# Exercise directions
Look through the data below, and copy each line that carries the word "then".

# Given data
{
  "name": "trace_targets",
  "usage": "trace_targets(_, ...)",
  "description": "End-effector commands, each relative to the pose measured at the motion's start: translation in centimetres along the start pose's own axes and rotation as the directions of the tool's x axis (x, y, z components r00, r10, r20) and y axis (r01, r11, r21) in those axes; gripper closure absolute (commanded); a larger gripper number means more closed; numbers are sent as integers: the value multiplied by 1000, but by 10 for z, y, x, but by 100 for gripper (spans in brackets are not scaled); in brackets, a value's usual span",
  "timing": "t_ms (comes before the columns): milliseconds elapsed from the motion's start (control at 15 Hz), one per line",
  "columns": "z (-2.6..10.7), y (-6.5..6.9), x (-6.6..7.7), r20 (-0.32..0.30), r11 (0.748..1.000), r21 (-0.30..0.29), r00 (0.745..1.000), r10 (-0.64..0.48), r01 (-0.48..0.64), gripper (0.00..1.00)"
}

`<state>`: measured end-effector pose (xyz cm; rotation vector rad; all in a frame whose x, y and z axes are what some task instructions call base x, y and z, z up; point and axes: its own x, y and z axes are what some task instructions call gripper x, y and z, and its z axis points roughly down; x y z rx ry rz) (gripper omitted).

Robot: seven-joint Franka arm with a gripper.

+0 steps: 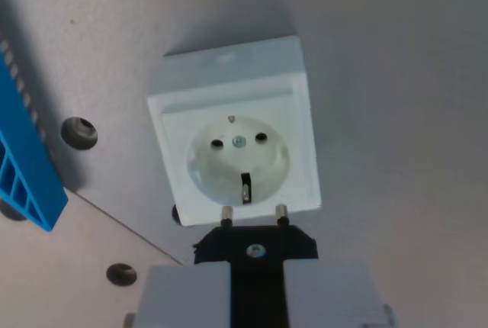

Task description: Move above the white socket

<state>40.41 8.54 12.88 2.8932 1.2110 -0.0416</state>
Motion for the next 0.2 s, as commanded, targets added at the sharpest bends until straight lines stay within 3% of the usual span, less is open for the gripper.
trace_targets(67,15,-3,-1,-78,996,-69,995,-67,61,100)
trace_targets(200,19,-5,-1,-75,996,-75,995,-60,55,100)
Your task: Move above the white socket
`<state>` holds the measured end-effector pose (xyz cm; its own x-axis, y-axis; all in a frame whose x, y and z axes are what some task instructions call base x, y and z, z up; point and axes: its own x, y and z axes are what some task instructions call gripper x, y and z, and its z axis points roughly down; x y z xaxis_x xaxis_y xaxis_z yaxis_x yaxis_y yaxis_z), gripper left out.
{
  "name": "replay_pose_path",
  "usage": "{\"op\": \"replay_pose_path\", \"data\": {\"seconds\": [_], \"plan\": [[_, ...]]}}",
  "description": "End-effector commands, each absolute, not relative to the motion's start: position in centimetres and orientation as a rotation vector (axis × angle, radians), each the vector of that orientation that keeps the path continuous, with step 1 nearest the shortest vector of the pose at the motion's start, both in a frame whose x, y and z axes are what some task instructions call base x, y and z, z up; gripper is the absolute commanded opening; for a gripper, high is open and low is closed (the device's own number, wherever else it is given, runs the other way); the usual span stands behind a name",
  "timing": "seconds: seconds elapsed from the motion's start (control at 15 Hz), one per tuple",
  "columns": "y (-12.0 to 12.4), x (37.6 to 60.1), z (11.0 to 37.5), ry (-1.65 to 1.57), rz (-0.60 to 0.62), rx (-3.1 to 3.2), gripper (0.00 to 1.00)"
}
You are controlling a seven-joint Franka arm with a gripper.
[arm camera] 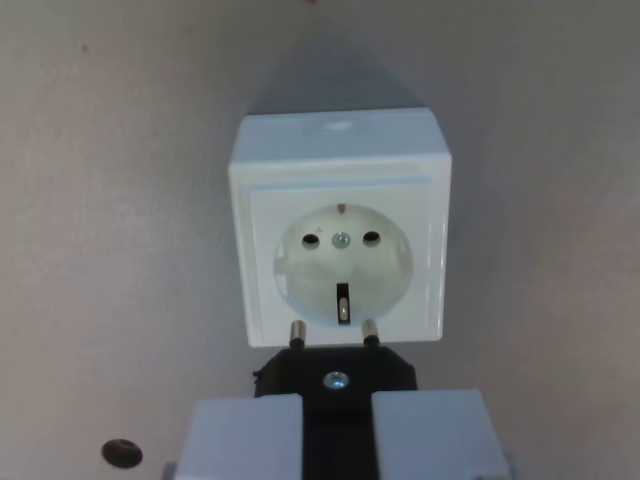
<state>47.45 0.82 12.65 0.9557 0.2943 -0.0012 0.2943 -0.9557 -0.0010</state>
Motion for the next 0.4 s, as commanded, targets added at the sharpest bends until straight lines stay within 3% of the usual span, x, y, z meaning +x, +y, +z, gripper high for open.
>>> {"op": "replay_pose_path", "data": {"seconds": [0.07, 0.4], "plan": [[0.23, 48.25, 11.72, -0.515, -0.026, -3.104, 0.00], [0.18, 48.41, 11.25, -0.503, -0.023, -3.104, 0.00]]}}
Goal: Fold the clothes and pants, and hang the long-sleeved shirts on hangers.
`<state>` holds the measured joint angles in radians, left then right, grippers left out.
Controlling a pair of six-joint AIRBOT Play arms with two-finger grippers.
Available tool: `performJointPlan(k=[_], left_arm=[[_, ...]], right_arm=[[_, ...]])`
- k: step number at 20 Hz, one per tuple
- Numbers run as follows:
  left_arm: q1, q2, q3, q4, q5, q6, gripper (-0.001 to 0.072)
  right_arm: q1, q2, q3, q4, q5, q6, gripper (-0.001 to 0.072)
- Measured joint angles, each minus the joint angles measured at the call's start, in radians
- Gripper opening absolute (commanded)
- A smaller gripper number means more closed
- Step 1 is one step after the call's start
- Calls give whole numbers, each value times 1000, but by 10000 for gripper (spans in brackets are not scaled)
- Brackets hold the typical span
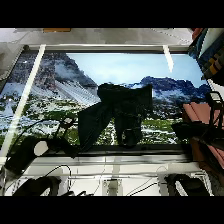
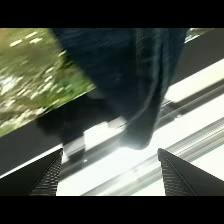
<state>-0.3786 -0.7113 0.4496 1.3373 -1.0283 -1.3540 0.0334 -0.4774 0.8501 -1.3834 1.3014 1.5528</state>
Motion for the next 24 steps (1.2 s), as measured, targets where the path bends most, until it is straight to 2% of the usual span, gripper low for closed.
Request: performJointPlan(k=[5,6,8,9,10,14,17,18,19,20,21,24], left_arm=[[-27,-108,-11,-72,63,64,689],[-29,-130,-12,-77,69,72,630],[-33,-176,-13,-82,90,76,282],[-34,-193,-13,-84,101,79,116],[-35,-207,-13,-86,117,80,17],[-36,-219,1,-88,157,85,17],[-36,-176,39,-89,169,87,17],[-36,-153,56,-89,172,87,17],[-36,-130,70,-89,174,87,17],[-36,-103,83,-89,175,87,17],[-36,-78,92,-90,177,87,17],[-36,-22,107,-90,179,86,17]], right_arm=[[0,-4,-2,2,-32,0,450],[0,-5,-2,2,-33,0,450],[0,-5,-2,2,-38,0,445],[0,-5,-2,2,-39,1,312],[0,-5,-2,2,-38,1,17],[0,-5,-21,-2,-14,2,15],[0,-5,-120,26,53,-4,15],[0,-5,-172,64,69,-16,20],[0,-4,-235,132,73,-34,150],[0,-4,-295,214,66,-52,416],[0,-4,-356,304,40,-66,523],[0,-6,-516,534,-118,-87,521]])
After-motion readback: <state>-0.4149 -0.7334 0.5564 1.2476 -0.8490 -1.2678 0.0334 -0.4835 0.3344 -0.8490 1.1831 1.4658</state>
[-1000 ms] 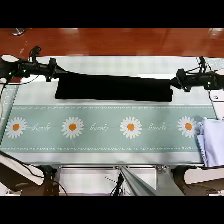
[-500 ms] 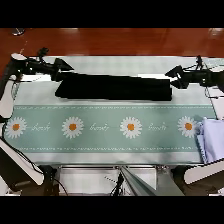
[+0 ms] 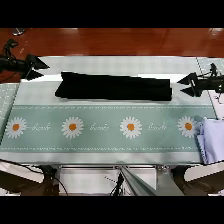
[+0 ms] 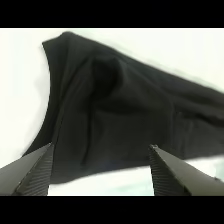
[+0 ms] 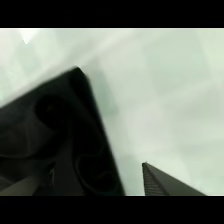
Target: Fold the shirts.
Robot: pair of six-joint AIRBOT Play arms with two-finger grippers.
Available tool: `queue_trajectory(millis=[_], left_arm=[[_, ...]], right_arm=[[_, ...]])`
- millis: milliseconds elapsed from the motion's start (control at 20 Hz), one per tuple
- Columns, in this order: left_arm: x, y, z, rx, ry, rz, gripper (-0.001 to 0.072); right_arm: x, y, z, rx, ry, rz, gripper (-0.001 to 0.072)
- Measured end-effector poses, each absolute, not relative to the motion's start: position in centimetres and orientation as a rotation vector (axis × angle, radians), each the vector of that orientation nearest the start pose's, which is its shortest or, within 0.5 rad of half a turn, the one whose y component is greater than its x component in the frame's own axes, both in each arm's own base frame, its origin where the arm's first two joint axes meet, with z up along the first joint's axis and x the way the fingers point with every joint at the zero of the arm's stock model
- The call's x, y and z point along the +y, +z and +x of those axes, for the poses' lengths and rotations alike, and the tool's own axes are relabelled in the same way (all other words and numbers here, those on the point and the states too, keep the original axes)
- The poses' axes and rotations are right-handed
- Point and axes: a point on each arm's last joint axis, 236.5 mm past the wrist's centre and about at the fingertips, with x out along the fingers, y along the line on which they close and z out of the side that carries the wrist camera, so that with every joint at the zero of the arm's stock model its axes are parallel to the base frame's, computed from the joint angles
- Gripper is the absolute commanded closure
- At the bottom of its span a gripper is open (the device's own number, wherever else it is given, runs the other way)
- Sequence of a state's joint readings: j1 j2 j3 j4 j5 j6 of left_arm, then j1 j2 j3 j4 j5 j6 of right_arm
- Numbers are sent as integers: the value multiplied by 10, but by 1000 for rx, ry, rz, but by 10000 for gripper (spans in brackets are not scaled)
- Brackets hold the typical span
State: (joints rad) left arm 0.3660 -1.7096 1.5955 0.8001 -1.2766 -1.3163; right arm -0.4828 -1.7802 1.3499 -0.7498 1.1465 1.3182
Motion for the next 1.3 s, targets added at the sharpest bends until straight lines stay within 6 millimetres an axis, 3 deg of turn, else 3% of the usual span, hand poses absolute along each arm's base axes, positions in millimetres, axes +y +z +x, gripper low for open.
queue_trajectory(millis=[200, 250, 300, 350, 400, 450, 500, 700, 900, 1050, 1300], left_arm=[[-15, 46, 482, 998, -343, -666, 5], [-26, 46, 479, 989, -360, -660, 5], [-38, 44, 473, 997, -384, -650, 6], [-50, 44, 469, 1006, -408, -643, 9], [-61, 44, 465, 1011, -433, -638, 120], [-72, 42, 461, 1025, -455, -629, 539], [-81, 42, 457, 1034, -477, -620, 673], [-128, 42, 439, 1084, -587, -574, 683], [-205, 41, 413, 1129, -735, -483, 684], [-273, 37, 393, 1124, -825, -398, 684], [-376, 18, 364, 1158, -925, -254, 684]], right_arm=[[-22, -89, 468, 1256, 200, 995, 95], [-8, -92, 470, 1266, 227, 1001, 153], [2, -94, 469, 1281, 249, 995, 442], [8, -99, 469, 1295, 257, 973, 684], [12, -99, 470, 1300, 267, 953, 689], [17, -89, 472, 1289, 294, 952, 690], [20, -77, 473, 1276, 318, 944, 690], [10, -15, 452, 1257, 347, 769, 690], [3, 59, 396, 1225, 302, 568, 690], [12, 108, 344, 1142, 255, 501, 690], [34, 161, 267, 1001, 198, 461, 690]])
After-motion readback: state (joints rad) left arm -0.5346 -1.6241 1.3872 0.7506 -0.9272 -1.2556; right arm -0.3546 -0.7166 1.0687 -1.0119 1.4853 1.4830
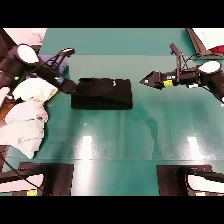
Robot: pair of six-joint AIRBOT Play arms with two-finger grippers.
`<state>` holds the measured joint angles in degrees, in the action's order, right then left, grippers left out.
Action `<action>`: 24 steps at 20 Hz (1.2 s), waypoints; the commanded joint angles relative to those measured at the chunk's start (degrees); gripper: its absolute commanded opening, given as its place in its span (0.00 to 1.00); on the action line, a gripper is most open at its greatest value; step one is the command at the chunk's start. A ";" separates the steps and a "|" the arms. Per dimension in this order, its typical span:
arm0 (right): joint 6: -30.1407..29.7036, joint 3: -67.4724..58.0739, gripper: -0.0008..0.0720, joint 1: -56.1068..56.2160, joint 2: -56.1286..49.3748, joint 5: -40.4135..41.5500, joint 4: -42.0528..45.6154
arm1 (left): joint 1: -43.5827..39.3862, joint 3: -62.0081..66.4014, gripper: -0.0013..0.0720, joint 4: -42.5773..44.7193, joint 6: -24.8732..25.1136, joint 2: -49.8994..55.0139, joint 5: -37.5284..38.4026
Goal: Fold the shirts.
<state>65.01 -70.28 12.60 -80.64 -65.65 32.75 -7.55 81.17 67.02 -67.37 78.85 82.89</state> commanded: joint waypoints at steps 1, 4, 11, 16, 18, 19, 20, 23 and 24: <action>0.63 0.02 0.73 -0.74 0.02 -0.50 0.28 | 1.88 -1.16 0.05 8.04 1.81 -2.08 9.22; 0.76 0.02 0.73 -0.70 0.02 -0.42 0.28 | 1.88 -7.26 0.05 8.74 1.81 -2.08 9.11; 2.23 0.02 0.74 -0.70 -0.72 -0.83 0.28 | 1.88 -14.40 0.67 8.50 -5.33 -2.36 -0.04; 3.10 -2.40 0.74 1.01 -11.47 -2.84 0.22 | 1.81 -1.18 0.54 -4.42 -6.14 -4.70 -4.22; 3.26 -7.72 0.74 3.15 -17.92 -2.93 0.22 | 1.81 1.36 0.05 -8.22 -4.57 -4.76 -5.95; 3.98 -10.49 0.74 4.52 -21.03 -2.93 0.22 | 1.81 1.55 0.05 -9.57 -4.63 -4.76 -6.97; 4.70 -13.60 0.74 6.08 -24.35 -3.37 0.22 | 1.81 1.49 0.05 -10.21 -4.63 -4.74 -7.39; 6.12 -20.76 0.74 10.49 -32.83 -5.53 -0.26 | 1.81 1.42 0.05 -10.27 -4.63 -4.74 -7.26; 6.21 -22.99 0.74 11.89 -34.99 -6.34 -0.26 | 1.81 1.42 0.05 -10.25 -4.61 -4.74 -7.37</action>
<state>70.02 -86.87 20.78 -108.38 -69.87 32.88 -5.74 81.93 58.59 -72.20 74.19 76.55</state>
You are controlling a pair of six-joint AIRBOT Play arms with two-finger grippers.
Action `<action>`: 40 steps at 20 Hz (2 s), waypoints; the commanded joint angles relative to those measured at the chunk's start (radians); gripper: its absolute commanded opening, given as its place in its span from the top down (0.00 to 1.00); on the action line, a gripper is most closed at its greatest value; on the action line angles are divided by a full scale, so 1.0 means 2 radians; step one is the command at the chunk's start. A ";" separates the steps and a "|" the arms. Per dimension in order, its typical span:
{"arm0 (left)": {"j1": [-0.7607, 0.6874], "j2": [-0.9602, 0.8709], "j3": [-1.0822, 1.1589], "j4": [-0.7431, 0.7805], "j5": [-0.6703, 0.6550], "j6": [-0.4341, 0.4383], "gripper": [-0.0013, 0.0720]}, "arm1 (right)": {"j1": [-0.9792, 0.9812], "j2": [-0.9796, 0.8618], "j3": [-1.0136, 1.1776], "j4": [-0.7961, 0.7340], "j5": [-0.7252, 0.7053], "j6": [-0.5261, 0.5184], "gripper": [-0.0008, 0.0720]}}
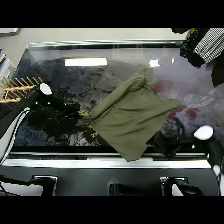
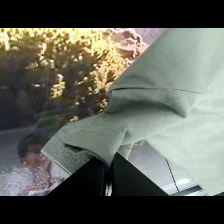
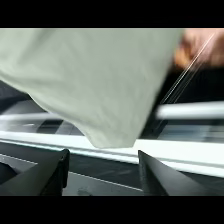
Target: Fold the clothes and pants, and hang the long-sleeved shirts on hangers.
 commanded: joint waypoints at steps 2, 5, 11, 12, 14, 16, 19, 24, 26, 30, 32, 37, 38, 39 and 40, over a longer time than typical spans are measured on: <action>0.000 0.000 0.000 0.000 -0.005 0.000 0.96 | 0.001 0.062 -0.098 0.041 -0.037 0.006 0.33; 0.000 0.000 0.000 0.000 -0.005 0.000 0.96 | 0.001 0.062 -0.099 0.041 -0.053 -0.005 0.33; 0.000 0.000 0.000 0.000 -0.006 -0.001 0.96 | 0.132 0.030 -0.099 0.026 -0.133 0.046 0.34; 0.000 0.000 0.000 0.000 -0.007 -0.002 0.96 | 0.160 0.018 -0.099 0.027 -0.155 0.061 0.34; 0.000 0.000 0.000 0.000 -0.008 -0.004 0.96 | 0.187 0.000 -0.098 0.050 -0.187 0.068 0.34; 0.000 0.000 0.000 0.000 -0.007 -0.004 0.96 | 0.191 -0.010 -0.098 0.084 -0.214 0.054 0.44; 0.000 0.000 0.000 0.000 -0.005 -0.004 0.96 | 0.191 -0.031 -0.098 0.084 -0.221 0.051 0.44; 0.001 0.000 0.000 0.000 -0.005 -0.004 0.96 | 0.191 -0.056 -0.090 0.113 -0.217 0.005 0.89; 0.004 0.003 0.000 0.000 -0.005 -0.002 0.96 | 0.189 -0.043 -0.064 0.113 -0.209 -0.008 0.94; 0.021 0.039 0.036 -0.013 -0.005 0.019 0.96 | 0.188 -0.025 0.101 0.028 -0.168 0.026 0.94; 0.041 0.075 0.086 -0.024 -0.005 0.023 0.96 | 0.188 -0.025 0.226 -0.045 -0.142 0.056 0.94; 0.097 0.203 0.244 -0.026 -0.005 0.019 0.96 | 0.188 -0.024 0.547 -0.123 -0.051 0.073 0.94; 0.111 0.233 0.272 -0.026 -0.003 0.009 0.96 | 0.188 -0.024 0.602 -0.130 -0.032 0.073 0.94; 0.125 0.262 0.291 -0.026 0.004 -0.006 0.96 | 0.188 -0.023 0.653 -0.138 -0.016 0.073 0.94; 0.141 0.294 0.305 -0.023 0.015 -0.021 0.96 | 0.188 -0.021 0.702 -0.148 -0.005 0.073 0.94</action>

# Exercise response
`<state>` holds the measured joint angles in radians, left then right, grippers left out.
- Sequence of a state's joint readings: j1 j2 j3 j4 j5 j6 of left_arm, then j1 j2 j3 j4 j5 j6 of right_arm
`<state>` holds the measured joint angles in degrees, in the action's order, right then left, grippers left out.

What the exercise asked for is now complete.